Code Sample, a copy-pastable example if possible
df = pd.DataFrame({'A': ['a','b',None,'a','b',None], 'B': range(6)})
df.groupby('A').sum() # output has two rows
df.groupby('A').first() # output has two rows
df.groupby('A').head(1) # output has three rows, one for the null group
df.groupby('A').nth(1) # output has three rows, but one of them has the wrong value in the 'A' column.
Problem description
My understanding is that when grouping on a column, pandas excludes null values (link). However, when calling the head
method on a GroupBy object, the null group is returned. While I generally would support keeping null values across the board, this inconsistency contradicts the documentation. Looking to see if similar methods had the same behavior, I discovered that nth
has an even worse bug.
Output of pd.show_versions()
Comment From: gfyoung
Yikes! That looks pretty buggy to me. Investigation and patch are more than welcome!

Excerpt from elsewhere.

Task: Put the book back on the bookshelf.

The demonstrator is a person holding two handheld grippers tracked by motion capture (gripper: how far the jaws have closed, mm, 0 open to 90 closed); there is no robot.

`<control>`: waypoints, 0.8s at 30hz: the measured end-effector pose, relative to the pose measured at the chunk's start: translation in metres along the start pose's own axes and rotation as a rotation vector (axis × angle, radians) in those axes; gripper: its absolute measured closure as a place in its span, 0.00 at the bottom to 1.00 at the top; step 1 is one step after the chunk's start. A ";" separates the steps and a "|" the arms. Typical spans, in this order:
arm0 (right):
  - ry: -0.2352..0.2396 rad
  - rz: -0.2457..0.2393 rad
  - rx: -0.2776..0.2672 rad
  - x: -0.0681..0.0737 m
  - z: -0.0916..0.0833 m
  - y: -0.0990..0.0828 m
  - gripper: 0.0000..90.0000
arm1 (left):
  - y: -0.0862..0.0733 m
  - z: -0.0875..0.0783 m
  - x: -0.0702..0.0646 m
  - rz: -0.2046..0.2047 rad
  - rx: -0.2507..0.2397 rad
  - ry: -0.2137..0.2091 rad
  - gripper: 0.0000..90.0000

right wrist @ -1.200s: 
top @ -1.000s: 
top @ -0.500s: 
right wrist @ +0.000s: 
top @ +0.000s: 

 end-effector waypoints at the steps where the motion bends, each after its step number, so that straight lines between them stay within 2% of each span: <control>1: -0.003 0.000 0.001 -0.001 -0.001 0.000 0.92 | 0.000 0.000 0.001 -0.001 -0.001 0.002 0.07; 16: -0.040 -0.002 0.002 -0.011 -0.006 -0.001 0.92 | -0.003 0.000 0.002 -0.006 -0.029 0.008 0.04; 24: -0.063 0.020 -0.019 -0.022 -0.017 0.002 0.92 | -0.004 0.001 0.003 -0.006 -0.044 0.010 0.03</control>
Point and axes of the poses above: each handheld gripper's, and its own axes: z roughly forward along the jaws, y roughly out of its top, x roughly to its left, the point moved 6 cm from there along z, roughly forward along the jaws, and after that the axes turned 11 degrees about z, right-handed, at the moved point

Comment From: paritoshmittal09
Hi,
I am just starting my opensource journey so apologies at the start if I do something wrong.
I wanted to get some clarification what should be the output if:
df = pd.DataFrame({'A': ['a','b',None,'a','b',None], 'B':[None,None,None,None,None,None] })
df.groupby('A').head(1)
I am assuming it should return Empty Data Frame. Please correct me If I am wrong.

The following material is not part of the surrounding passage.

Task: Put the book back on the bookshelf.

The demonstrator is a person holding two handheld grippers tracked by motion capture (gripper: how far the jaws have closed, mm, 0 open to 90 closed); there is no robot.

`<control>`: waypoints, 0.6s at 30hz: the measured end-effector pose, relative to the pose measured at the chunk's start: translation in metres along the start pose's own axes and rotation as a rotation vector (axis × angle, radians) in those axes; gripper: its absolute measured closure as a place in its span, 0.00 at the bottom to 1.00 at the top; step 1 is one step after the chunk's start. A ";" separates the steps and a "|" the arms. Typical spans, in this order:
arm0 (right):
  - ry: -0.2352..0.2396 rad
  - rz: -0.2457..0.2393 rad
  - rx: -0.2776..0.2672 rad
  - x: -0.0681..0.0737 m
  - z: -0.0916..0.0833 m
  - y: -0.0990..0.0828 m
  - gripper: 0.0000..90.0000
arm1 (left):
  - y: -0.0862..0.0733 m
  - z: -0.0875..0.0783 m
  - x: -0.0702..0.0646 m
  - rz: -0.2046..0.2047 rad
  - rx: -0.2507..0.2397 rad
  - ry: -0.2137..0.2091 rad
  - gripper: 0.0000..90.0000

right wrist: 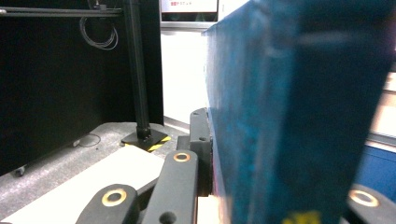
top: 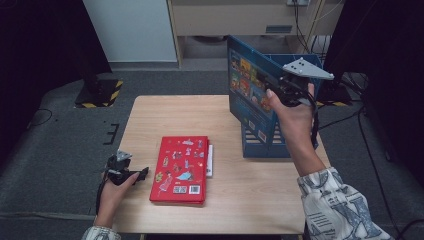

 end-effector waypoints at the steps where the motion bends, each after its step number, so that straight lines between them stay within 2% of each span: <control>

I would like to take this bug up and update it.
Comment From: louispotok
@paritoshmittal09
In your example, df.groupby('A').head(1)
should return the same dataframe as pd.DataFrame({'A': ['a','b'], 'B': [None, None]})
. The issue being discussed here is that the column we're grouping by (A
) should not keep null values. Null values in other columns (like B
) should be kept.
Comment From: louispotok
While I was looking back at this, I noticed one nuance that whoever fixes this should be aware of, which is that head
keeps the grouping column (A
) as a column and preserves the original index - the other methods here move the grouping column (A
) to the index.
Comment From: paritoshmittal09
Hi, Thanks for the clarification for the head. I have worked on the solution as discussed here and I maintain the grouping column as a column.
import pandas as pd
df = pd.DataFrame({'A': ['a','b',None,'a','b',None], 'B':[1,None,3,None,None,None] })
print(df.groupby('A').head(1))
giving output as
pd.DataFrame({'A': ['a','b'], 'B': [1, None]})
I think this is desired behavior.
Comment From: paritoshmittal09
Also the same issue exists in tail method as well.
Comment From: adamhooper
There's yet another oddity -- must be related -- that may shed light on this one:
>>> df = pd.DataFrame({'A': ['a', 'a', 'a', 'a', 'a', 'a', 'a', 'a', np.nan, 'b'], 'B': ['a', np.nan, np.nan, np.nan, np.nan, np.nan, np.nan, np.nan, 'b', 'b']})
>>> df # the full table
A B
0 a a
1 a NaN
2 a NaN
3 a NaN
4 a NaN
5 a NaN
6 a NaN
7 a NaN
8 NaN b
9 b b
>>> df.groupby(['A', 'B']).head(1) # picks a row from the (a, NaN) group
A B C
0 a a 1
1 a NaN 2
4 b b 5
>>> # ditto for head(2) .. head(7)
>>> df.groupby(['A', 'B']).head(8)
A B C
A B
0 a a
1 a NaN
2 a NaN
3 a NaN
4 a NaN
5 a NaN
6 a NaN
7 a NaN
8 NaN b
9 b b
Strange tidbits:
head(1)
picked the first element,(a, NaN, 2)
head(8)
picked from the next group.
Comment From: rhshadrach
All issues reported here appear to be fixed on main. Marking this as needs tests, but I haven't checked if similar tests exist.
Comment From: pbhoopala
take